Paul Dechamps

Personal information
- Full name: Paul Victor Auguste Dechamps
- Date of birth: 17 October 1921
- Place of birth: Aywaille, Belgium
- Date of death: 6 December 1990 (aged 69)
- Position: Striker

Senior career*
- Years: Team / Apps / (Gls)
- 1937–1946: Aywaille FC [nl]
- 1946–1956: RFC Liège / 314 / (224)
- 1956–1961: Fléron FC / 134 / (85)
- 1961–1964: Eupen / 77 / (49)
- Total:  / 525 / (358)

International career
- 1947–1955: Belgium / 3 / (3)

= Paul Dechamps =

Belgian footballer (1921–1990)

Paul Victor Auguste Dechamps (17 October 1921 – 6 December 1990) was a Belgian footballer who played as a striker for RFC Liège, scoring 241 goals in 299 matches over the course of 10 league seasons.

==Biography==
Dechamps joined Aywaille FC in 1937, at the age of 16, and made his debut in the first team a season later. Due to the outbreak of World War II, it took a while before RFC Liège discovered him in 1943 and his impact on the team was instantaneous since they became champions in the Belgian Second Division in 1943–44 and Dechamps scored no fewer than 50 goals. Following an off-season in 1944–45 due to the war, Dechamps made his first-division debut for Liège in July 1945, playing with them for more than 10 years until his departure in 1956.
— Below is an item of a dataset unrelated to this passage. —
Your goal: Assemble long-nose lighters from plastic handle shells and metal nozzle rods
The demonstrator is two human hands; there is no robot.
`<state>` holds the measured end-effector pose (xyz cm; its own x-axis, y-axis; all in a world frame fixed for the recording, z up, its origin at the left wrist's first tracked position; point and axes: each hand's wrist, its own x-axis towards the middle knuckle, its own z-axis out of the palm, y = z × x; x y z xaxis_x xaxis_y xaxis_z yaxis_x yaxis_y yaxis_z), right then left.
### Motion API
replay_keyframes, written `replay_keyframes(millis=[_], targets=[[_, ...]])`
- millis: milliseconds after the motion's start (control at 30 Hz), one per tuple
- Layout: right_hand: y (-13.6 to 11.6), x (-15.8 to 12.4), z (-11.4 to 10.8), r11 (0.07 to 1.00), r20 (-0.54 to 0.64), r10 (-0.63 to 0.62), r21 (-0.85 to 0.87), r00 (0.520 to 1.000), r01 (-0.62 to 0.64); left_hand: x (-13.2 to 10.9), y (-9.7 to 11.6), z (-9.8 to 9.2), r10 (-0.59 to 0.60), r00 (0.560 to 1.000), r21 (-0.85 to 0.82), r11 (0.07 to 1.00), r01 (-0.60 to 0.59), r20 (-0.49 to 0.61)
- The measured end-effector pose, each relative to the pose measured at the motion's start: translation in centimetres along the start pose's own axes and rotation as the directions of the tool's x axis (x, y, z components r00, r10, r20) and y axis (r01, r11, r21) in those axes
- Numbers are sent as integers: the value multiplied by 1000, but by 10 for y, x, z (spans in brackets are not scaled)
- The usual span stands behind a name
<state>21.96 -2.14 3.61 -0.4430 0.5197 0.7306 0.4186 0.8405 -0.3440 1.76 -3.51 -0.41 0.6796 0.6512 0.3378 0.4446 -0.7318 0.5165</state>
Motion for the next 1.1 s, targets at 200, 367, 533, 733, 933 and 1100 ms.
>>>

Dechamps helped Liège team was Belgian champion in 1952 and 1953. During his time Liège, he formed a deadly partnership with José Moes and Pol Anoul. He was Liège's top scorer a record nine times. In 1956 Dechamps moved to Fléron FC, where he continued to be a prolific goalscorer as he scored 85 goals in 134 matches.

In the summer of 1961, at almost 40, Dechamps decided to go to the Belgian Fourth Division club Eupen, and he played football there for two more seasons. Despite his advanced age, he did not lose his goalscoring instinct and was still able to score a respectable 49 goals in 77 matches. After the 1962–63 season he stopped, but in October 1963 at the request of the chairman, he put his shoes back on just to play that season completely. In 1964 he went to FC Malmundaria and two years later another season at FC Soesterberg and then became a coach in 1967.

In total, Dechamps scored 241 goals in 299 matches in the Belgian First Division, thus being ranked ninth in the highest Belgian goalscorer of all time. He was also a three-time top scorer in 1957 in provincial and second in 1944 and first in 1949.